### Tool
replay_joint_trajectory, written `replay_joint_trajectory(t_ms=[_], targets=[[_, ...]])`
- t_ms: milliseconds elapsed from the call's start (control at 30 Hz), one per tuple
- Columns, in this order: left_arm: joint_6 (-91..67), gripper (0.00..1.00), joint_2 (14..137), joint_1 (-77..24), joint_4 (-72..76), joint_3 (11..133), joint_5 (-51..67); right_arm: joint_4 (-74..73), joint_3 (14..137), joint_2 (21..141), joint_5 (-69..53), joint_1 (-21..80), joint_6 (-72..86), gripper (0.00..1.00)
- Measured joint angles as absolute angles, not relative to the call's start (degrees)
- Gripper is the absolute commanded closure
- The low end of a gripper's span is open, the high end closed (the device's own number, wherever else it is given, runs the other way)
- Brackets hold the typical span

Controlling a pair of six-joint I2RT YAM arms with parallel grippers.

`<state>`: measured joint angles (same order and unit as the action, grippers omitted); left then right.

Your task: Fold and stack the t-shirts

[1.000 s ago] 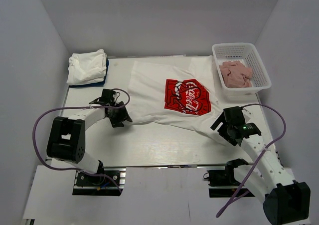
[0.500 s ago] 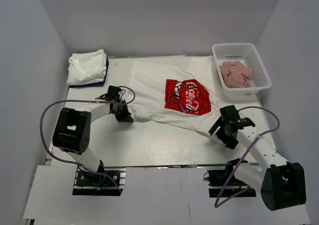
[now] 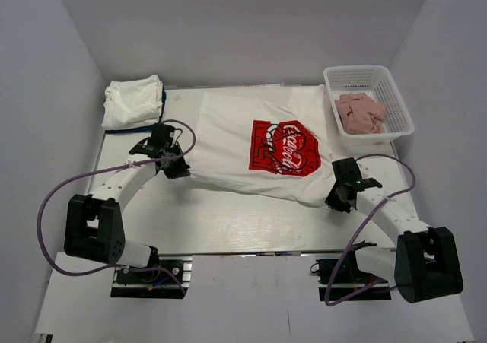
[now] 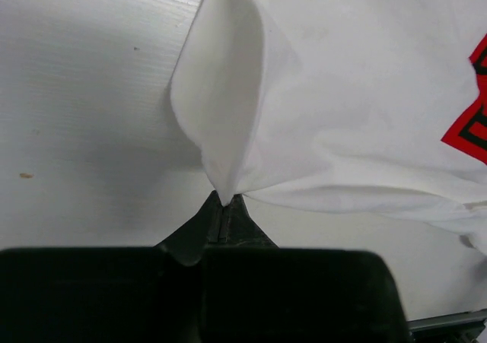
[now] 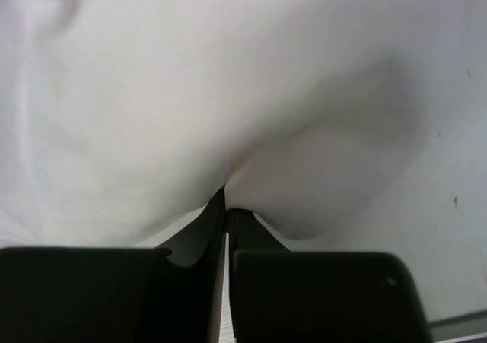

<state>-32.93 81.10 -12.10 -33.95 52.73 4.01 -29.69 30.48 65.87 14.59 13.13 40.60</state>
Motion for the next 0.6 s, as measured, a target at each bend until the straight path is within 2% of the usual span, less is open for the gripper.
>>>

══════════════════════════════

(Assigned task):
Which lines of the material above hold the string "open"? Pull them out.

(Task answer):
- The low end of a gripper's span is open, the high end closed (the device's own number, wherever else it is given, runs the other way)
Motion for the next 0.6 s, as measured, a target at each bend until the straight path is within 2% of the usual span, less is open for the gripper.

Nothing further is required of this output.